What is required
What is needed is an exact copy of every entry.

══ Input data ══

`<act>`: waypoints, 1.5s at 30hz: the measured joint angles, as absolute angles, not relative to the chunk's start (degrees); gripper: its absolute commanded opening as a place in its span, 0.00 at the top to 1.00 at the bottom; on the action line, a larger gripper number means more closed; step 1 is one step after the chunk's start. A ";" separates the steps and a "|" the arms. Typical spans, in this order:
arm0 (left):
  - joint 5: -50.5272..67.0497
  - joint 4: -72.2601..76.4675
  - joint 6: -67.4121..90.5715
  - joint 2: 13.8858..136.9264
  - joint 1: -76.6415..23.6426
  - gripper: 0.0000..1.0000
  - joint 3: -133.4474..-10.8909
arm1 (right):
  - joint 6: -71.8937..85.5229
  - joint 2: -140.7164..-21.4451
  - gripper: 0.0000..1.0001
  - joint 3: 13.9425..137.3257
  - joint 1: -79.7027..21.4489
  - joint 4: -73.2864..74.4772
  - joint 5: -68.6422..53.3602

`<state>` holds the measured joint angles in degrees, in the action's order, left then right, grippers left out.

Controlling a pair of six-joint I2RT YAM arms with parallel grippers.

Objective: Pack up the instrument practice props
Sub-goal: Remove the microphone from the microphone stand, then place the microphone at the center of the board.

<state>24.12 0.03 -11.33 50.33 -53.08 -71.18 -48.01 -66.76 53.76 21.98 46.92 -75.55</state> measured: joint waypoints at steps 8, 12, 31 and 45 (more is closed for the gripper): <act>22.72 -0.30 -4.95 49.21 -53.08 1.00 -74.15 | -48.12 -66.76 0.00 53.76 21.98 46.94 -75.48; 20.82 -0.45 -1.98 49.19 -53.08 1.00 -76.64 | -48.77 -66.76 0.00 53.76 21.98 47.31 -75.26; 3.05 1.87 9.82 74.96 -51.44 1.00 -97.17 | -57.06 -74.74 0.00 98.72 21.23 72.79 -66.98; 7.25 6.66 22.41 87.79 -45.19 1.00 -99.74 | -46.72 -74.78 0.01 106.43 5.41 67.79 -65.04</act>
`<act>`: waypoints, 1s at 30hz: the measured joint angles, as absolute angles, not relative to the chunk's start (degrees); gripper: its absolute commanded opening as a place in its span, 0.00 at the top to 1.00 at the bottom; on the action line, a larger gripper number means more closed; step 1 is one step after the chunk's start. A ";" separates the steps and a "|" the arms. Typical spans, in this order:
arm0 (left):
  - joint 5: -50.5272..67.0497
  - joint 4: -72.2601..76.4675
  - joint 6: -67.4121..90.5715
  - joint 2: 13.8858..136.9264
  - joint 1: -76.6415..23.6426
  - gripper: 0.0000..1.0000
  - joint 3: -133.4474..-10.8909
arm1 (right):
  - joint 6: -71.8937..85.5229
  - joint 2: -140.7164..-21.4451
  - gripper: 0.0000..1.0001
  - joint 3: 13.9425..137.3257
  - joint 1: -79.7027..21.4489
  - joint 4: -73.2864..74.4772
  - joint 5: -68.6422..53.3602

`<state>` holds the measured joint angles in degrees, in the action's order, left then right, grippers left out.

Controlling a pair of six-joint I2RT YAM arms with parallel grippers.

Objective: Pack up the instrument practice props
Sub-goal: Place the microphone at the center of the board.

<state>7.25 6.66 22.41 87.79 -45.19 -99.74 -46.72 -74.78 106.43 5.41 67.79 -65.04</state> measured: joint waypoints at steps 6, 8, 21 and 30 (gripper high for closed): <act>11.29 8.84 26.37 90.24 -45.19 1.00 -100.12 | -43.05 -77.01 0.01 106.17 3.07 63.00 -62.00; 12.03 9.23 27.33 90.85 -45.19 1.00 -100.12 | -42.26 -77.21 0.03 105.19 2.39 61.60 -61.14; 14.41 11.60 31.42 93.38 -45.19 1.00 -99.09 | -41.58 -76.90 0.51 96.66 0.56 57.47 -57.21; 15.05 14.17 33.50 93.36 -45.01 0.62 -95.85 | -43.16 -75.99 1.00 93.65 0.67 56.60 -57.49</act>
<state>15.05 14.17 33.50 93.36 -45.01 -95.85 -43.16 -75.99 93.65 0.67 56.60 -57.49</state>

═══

Task answer
`<act>`: waypoints, 1.5s at 30hz: the measured joint angles, as absolute angles, not relative to the chunk's start (degrees); gripper: its absolute commanded opening as a place in its span, 0.00 at the top to 1.00 at the bottom; on the action line, a larger gripper number means more closed; step 1 is one step after the chunk's start. A ";" separates the steps and a "|" the arms. Typical spans, in this order:
arm0 (left):
  - joint 5: -50.5272..67.0497
  - joint 4: -72.2601..76.4675
  - joint 6: -67.4121..90.5715
  - joint 2: 13.8858..136.9264
  - joint 1: -76.6415..23.6426
  - gripper: 0.0000..1.0000
  - joint 3: -133.4474..-10.8909
arm1 (right):
  - joint 6: -71.8937..85.5229
  - joint 2: -140.7164..-21.4451
  - gripper: 0.0000..1.0001
  - joint 3: 13.9425..137.3257
  - joint 1: -79.7027..21.4489
  - joint 4: -73.2864..74.4772
  - joint 5: -68.6422..53.3602

`<state>` holds the measured joint angles in degrees, in the action's order, left then right, grippers left out.

Controlling a pair of six-joint I2RT YAM arms with parallel grippers.

Objective: Pack up the instrument practice props
Sub-goal: Remove the microphone from the microphone stand, then place the microphone at the center of the board.

<state>24.12 0.03 -11.33 50.33 -53.08 -71.18 -48.01 -66.76 53.76 21.98 46.92 -75.55</state> measured: joint waypoints at steps 8, 12, 31 and 45 (more is closed for the gripper): <act>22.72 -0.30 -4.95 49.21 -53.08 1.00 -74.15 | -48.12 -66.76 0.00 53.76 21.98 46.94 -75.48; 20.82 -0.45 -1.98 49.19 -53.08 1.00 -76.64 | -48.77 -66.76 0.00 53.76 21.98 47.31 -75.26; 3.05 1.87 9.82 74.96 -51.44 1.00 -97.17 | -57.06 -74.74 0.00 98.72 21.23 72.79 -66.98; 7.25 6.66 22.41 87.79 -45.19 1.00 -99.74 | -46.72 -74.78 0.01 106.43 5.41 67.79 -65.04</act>
`<act>`: waypoints, 1s at 30hz: the measured joint angles, as absolute angles, not relative to the chunk's start (degrees); gripper: its absolute commanded opening as a place in its span, 0.00 at the top to 1.00 at the bottom; on the action line, a larger gripper number means more closed; step 1 is one step after the chunk's start. A ";" separates the steps and a "|" the arms. Typical spans, in this order:
arm0 (left):
  - joint 5: -50.5272..67.0497
  - joint 4: -72.2601..76.4675
  - joint 6: -67.4121..90.5715
  - joint 2: 13.8858..136.9264
  - joint 1: -76.6415..23.6426
  - gripper: 0.0000..1.0000
  - joint 3: -133.4474..-10.8909
arm1 (right):
  - joint 6: -71.8937..85.5229
  - joint 2: -140.7164..-21.4451
  - gripper: 0.0000..1.0001
  - joint 3: 13.9425..137.3257
  - joint 1: -79.7027..21.4489
  - joint 4: -73.2864..74.4772
  - joint 5: -68.6422..53.3602

`<state>` holds the measured joint angles in degrees, in the action's order, left then right, grippers left out.

Controlling a pair of six-joint I2RT YAM arms with parallel grippers.

Objective: Pack up the instrument practice props
Sub-goal: Place the microphone at the center of the board.

<state>7.25 6.66 22.41 87.79 -45.19 -99.74 -46.72 -74.78 106.43 5.41 67.79 -65.04</state> measured: joint waypoints at steps 6, 8, 21 and 30 (gripper high for closed): <act>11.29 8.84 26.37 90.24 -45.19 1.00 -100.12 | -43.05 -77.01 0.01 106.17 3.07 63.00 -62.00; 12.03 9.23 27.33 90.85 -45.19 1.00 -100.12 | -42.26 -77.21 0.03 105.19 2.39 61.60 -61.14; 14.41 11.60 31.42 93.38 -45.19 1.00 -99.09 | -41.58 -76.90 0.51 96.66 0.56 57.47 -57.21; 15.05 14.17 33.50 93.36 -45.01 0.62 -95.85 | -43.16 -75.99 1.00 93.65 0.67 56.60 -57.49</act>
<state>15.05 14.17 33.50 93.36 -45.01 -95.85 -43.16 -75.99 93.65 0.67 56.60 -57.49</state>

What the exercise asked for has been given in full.